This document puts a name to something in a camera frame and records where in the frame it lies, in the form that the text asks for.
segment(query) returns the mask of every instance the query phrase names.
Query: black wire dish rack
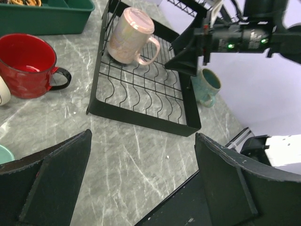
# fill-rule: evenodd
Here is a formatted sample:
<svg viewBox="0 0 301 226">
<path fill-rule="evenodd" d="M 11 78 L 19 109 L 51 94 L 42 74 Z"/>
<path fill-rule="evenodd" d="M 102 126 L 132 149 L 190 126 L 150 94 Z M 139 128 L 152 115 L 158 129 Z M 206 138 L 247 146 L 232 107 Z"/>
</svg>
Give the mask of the black wire dish rack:
<svg viewBox="0 0 301 226">
<path fill-rule="evenodd" d="M 177 54 L 171 42 L 179 34 L 153 20 L 161 50 L 149 66 L 122 65 L 109 56 L 107 43 L 127 7 L 120 0 L 109 0 L 104 10 L 87 114 L 186 137 L 197 132 L 201 122 L 190 76 L 165 69 Z M 141 56 L 152 59 L 155 52 L 149 43 Z"/>
<path fill-rule="evenodd" d="M 191 17 L 196 17 L 198 12 L 202 12 L 203 9 L 210 9 L 214 4 L 214 0 L 167 0 L 168 2 L 174 4 L 183 12 L 187 13 Z M 225 21 L 232 21 L 233 18 L 230 17 L 226 8 L 223 6 L 221 8 L 219 18 Z"/>
</svg>

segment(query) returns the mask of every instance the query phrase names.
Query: gray marble surface
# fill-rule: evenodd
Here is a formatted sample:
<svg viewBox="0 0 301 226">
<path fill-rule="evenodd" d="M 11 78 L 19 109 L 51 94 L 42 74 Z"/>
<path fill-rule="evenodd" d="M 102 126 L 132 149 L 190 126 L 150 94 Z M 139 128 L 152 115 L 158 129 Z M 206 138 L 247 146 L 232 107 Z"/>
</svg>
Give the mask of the gray marble surface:
<svg viewBox="0 0 301 226">
<path fill-rule="evenodd" d="M 194 135 L 180 137 L 85 114 L 106 0 L 94 3 L 82 34 L 42 37 L 57 52 L 57 65 L 71 72 L 69 88 L 37 99 L 12 97 L 0 107 L 0 143 L 20 159 L 91 129 L 91 155 L 71 225 L 130 226 L 197 170 Z M 154 4 L 127 3 L 168 26 Z M 214 107 L 199 106 L 199 112 L 201 132 L 223 145 L 242 129 L 220 96 Z"/>
</svg>

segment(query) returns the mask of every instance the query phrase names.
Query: red mug
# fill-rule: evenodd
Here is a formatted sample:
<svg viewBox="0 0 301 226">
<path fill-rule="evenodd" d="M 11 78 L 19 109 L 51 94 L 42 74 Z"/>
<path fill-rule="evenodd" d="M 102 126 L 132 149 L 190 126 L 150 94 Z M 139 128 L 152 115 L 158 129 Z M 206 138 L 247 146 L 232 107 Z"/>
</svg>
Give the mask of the red mug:
<svg viewBox="0 0 301 226">
<path fill-rule="evenodd" d="M 0 75 L 12 95 L 36 98 L 49 90 L 64 89 L 71 82 L 71 74 L 55 67 L 56 53 L 44 40 L 29 34 L 8 34 L 0 37 Z M 66 77 L 67 82 L 51 86 L 54 73 Z"/>
</svg>

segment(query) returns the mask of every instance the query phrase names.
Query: green ceramic mug
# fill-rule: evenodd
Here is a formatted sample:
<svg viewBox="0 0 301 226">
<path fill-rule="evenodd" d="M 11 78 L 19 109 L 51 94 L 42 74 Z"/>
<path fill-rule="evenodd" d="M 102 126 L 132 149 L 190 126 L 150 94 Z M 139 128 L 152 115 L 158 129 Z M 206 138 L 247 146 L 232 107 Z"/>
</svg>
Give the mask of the green ceramic mug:
<svg viewBox="0 0 301 226">
<path fill-rule="evenodd" d="M 221 90 L 222 84 L 217 75 L 206 68 L 198 70 L 195 77 L 191 77 L 191 82 L 196 100 L 205 107 L 212 107 L 216 94 Z"/>
<path fill-rule="evenodd" d="M 0 165 L 15 160 L 14 155 L 5 146 L 0 145 Z"/>
</svg>

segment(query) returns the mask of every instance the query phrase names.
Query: green plastic tray
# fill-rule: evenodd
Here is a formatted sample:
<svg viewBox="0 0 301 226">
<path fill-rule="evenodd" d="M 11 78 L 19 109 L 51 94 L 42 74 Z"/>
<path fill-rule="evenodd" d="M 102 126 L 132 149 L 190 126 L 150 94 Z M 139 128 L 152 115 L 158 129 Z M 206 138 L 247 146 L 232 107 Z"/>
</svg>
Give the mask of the green plastic tray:
<svg viewBox="0 0 301 226">
<path fill-rule="evenodd" d="M 95 6 L 91 0 L 42 0 L 42 6 L 0 3 L 0 36 L 82 33 Z"/>
</svg>

****

◆ **Try it**
If a record above holds a picture, leave the picture out and write out everything else exactly.

◆ **Solution**
This document puts a name to something in a camera frame and records where in the frame it lies, in the form that the text asks for.
segment(query) returns the mask of every instance the query phrase names.
Query: black wire dish rack
# fill-rule: evenodd
Here is a formatted sample:
<svg viewBox="0 0 301 226">
<path fill-rule="evenodd" d="M 11 78 L 19 109 L 51 94 L 42 74 Z"/>
<path fill-rule="evenodd" d="M 102 126 L 132 149 L 190 126 L 150 94 Z M 139 128 L 152 115 L 158 129 Z M 206 138 L 247 146 L 232 107 Z"/>
</svg>
Give the mask of the black wire dish rack:
<svg viewBox="0 0 301 226">
<path fill-rule="evenodd" d="M 177 54 L 171 42 L 179 34 L 153 20 L 161 50 L 149 66 L 122 65 L 109 56 L 107 43 L 127 7 L 120 0 L 109 0 L 104 10 L 87 114 L 186 137 L 197 132 L 201 122 L 190 76 L 165 69 Z M 141 56 L 152 59 L 155 52 L 149 43 Z"/>
<path fill-rule="evenodd" d="M 191 17 L 196 17 L 198 12 L 202 12 L 203 9 L 210 9 L 214 4 L 214 0 L 167 0 L 168 2 L 174 4 L 183 12 L 187 13 Z M 225 21 L 232 21 L 233 18 L 230 17 L 226 8 L 223 6 L 221 8 L 219 18 Z"/>
</svg>

segment(query) returns the mask of every instance the query phrase names.
Query: gray marble surface
# fill-rule: evenodd
Here is a formatted sample:
<svg viewBox="0 0 301 226">
<path fill-rule="evenodd" d="M 11 78 L 19 109 L 51 94 L 42 74 Z"/>
<path fill-rule="evenodd" d="M 102 126 L 132 149 L 190 126 L 150 94 Z M 139 128 L 152 115 L 158 129 Z M 206 138 L 247 146 L 232 107 Z"/>
</svg>
Give the mask of the gray marble surface:
<svg viewBox="0 0 301 226">
<path fill-rule="evenodd" d="M 194 135 L 180 137 L 85 114 L 106 0 L 94 3 L 82 34 L 42 37 L 57 52 L 57 65 L 71 72 L 69 88 L 37 99 L 12 97 L 0 107 L 0 143 L 20 159 L 91 129 L 91 155 L 71 225 L 130 226 L 197 170 Z M 154 4 L 127 3 L 168 26 Z M 214 107 L 199 106 L 199 112 L 201 132 L 223 145 L 242 129 L 220 96 Z"/>
</svg>

segment(query) returns the mask of every instance the query phrase names.
Query: red mug
# fill-rule: evenodd
Here is a formatted sample:
<svg viewBox="0 0 301 226">
<path fill-rule="evenodd" d="M 11 78 L 19 109 L 51 94 L 42 74 Z"/>
<path fill-rule="evenodd" d="M 102 126 L 132 149 L 190 126 L 150 94 Z M 139 128 L 152 115 L 158 129 Z M 206 138 L 247 146 L 232 107 Z"/>
</svg>
Give the mask of the red mug:
<svg viewBox="0 0 301 226">
<path fill-rule="evenodd" d="M 0 75 L 12 95 L 36 98 L 49 90 L 64 89 L 71 82 L 71 74 L 55 67 L 56 53 L 44 40 L 29 34 L 8 34 L 0 37 Z M 66 77 L 67 82 L 51 86 L 54 73 Z"/>
</svg>

segment(query) returns the mask of every instance the query phrase names.
Query: green ceramic mug
# fill-rule: evenodd
Here is a formatted sample:
<svg viewBox="0 0 301 226">
<path fill-rule="evenodd" d="M 11 78 L 19 109 L 51 94 L 42 74 Z"/>
<path fill-rule="evenodd" d="M 102 126 L 132 149 L 190 126 L 150 94 Z M 139 128 L 152 115 L 158 129 Z M 206 138 L 247 146 L 232 107 Z"/>
</svg>
Give the mask of the green ceramic mug:
<svg viewBox="0 0 301 226">
<path fill-rule="evenodd" d="M 221 90 L 222 84 L 217 75 L 206 68 L 198 70 L 195 77 L 191 77 L 191 82 L 196 100 L 205 107 L 212 107 L 216 94 Z"/>
<path fill-rule="evenodd" d="M 0 165 L 15 160 L 14 155 L 5 146 L 0 145 Z"/>
</svg>

segment(query) returns the mask of every instance the query phrase names.
Query: green plastic tray
# fill-rule: evenodd
Here is a formatted sample:
<svg viewBox="0 0 301 226">
<path fill-rule="evenodd" d="M 11 78 L 19 109 L 51 94 L 42 74 Z"/>
<path fill-rule="evenodd" d="M 102 126 L 132 149 L 190 126 L 150 94 Z M 139 128 L 152 115 L 158 129 Z M 206 138 L 247 146 L 232 107 Z"/>
</svg>
Give the mask of the green plastic tray:
<svg viewBox="0 0 301 226">
<path fill-rule="evenodd" d="M 95 6 L 91 0 L 42 0 L 42 6 L 0 3 L 0 36 L 82 33 Z"/>
</svg>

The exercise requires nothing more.